_Exercise input_
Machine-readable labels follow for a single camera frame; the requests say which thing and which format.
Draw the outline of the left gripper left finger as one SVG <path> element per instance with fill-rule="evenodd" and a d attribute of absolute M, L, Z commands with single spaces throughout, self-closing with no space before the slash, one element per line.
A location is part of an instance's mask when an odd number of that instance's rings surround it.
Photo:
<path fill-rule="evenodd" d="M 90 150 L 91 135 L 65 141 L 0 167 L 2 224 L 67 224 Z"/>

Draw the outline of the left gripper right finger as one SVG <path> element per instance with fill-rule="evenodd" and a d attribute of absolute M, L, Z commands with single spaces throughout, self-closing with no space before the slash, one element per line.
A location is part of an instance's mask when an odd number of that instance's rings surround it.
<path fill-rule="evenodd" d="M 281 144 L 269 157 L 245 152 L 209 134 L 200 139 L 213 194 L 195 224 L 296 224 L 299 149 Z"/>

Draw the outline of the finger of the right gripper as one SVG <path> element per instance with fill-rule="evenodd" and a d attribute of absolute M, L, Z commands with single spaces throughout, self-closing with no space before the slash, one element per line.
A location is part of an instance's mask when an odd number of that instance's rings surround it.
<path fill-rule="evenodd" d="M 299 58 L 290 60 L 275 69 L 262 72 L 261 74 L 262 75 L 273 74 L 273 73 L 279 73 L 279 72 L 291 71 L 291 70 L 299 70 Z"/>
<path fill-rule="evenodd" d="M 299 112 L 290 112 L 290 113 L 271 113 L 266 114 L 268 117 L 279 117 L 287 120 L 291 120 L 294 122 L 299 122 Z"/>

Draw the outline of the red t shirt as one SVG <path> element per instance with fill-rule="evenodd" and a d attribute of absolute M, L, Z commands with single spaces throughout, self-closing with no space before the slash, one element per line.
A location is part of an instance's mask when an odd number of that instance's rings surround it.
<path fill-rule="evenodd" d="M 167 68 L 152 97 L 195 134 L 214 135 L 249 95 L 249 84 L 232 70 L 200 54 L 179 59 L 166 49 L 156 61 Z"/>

_Task prompt_
Return exactly, please, the lines of the material from the first one down to and including the line where "Draw the outline of the finger" appears.

_Exercise response_
Machine-readable labels follow for a single camera frame; the requests say which thing and which format.
Draw the outline of the left gripper left finger as one SVG <path> element per instance with fill-rule="evenodd" and a d attribute of absolute M, L, Z commands with single spaces throughout, self-closing with no space before the slash, one element per line.
A location is part of an instance's mask when an odd number of that instance's rings surround it.
Photo:
<path fill-rule="evenodd" d="M 90 150 L 91 135 L 65 141 L 0 167 L 2 224 L 67 224 Z"/>

Draw the outline of the left gripper right finger as one SVG <path> element per instance with fill-rule="evenodd" and a d attribute of absolute M, L, Z commands with single spaces throughout, self-closing with no space before the slash, one element per line.
A location is part of an instance's mask when an odd number of that instance's rings surround it.
<path fill-rule="evenodd" d="M 281 144 L 269 157 L 245 152 L 209 134 L 200 139 L 213 194 L 195 224 L 296 224 L 299 149 Z"/>

Draw the outline of the finger of the right gripper as one SVG <path> element per instance with fill-rule="evenodd" and a d attribute of absolute M, L, Z commands with single spaces throughout, self-closing with no space before the slash, one element per line.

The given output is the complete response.